§ What you should do
Copy out all lines in the data below containing the string "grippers".

§ Given material

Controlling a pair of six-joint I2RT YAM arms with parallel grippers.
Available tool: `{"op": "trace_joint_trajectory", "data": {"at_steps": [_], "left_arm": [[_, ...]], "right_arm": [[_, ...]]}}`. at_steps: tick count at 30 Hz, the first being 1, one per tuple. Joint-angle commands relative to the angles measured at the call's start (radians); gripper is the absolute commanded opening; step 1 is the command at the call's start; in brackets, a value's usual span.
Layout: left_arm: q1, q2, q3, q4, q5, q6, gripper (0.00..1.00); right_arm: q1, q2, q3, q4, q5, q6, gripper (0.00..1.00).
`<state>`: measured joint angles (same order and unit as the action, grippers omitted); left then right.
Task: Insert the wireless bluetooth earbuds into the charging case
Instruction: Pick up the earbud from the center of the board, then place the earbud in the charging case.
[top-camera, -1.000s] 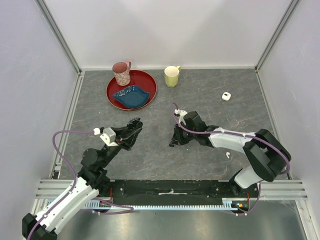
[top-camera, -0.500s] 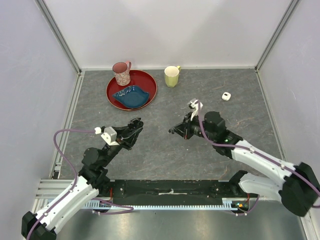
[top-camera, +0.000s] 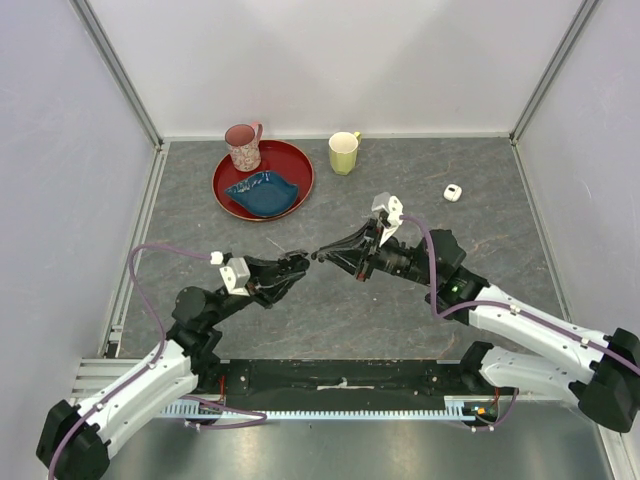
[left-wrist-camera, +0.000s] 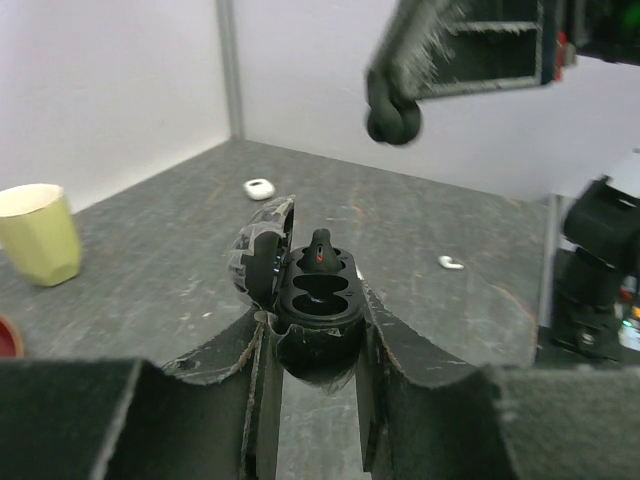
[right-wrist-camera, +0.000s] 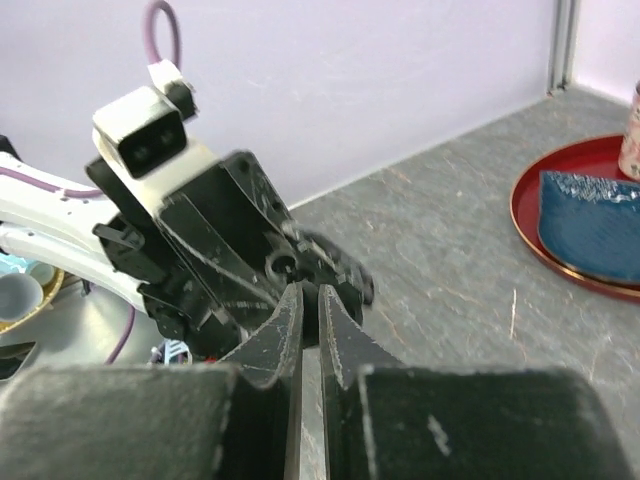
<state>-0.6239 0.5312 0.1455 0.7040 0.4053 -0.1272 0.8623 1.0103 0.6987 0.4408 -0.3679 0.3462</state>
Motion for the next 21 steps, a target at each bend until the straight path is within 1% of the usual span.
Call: {"op": "trace_joint_trajectory", "data": {"at_steps": [1, 5, 11, 21], "left_arm": [[0.000, 0.068, 0.054, 0.170, 0.194, -0.064, 0.02], [0.000, 0.116, 0.078, 0.204, 0.239, -0.095, 0.02], [0.000, 0.139, 0.089, 0.256, 0.244, -0.132, 0.02], [-0.002, 0.145, 0.100, 0.255, 0.265, -0.153, 0.02]], "right_arm": [[0.026, 0.022, 0.091, 0.104, -0.058, -0.035, 0.00], [0.043, 0.039, 0.122, 0.067, -0.085, -0.064, 0.00], [0.079, 0.042, 0.134, 0.012, -0.089, -0.105, 0.00], [0.132, 0.073, 0.137, -0.013, -0.055, -0.176, 0.00]]}}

§ Task response
Controlling a pair of six-joint I2RT YAM arms with parallel grippers.
`<state>`: measured joint angles (same order and unit as the action, grippers omitted); left then right.

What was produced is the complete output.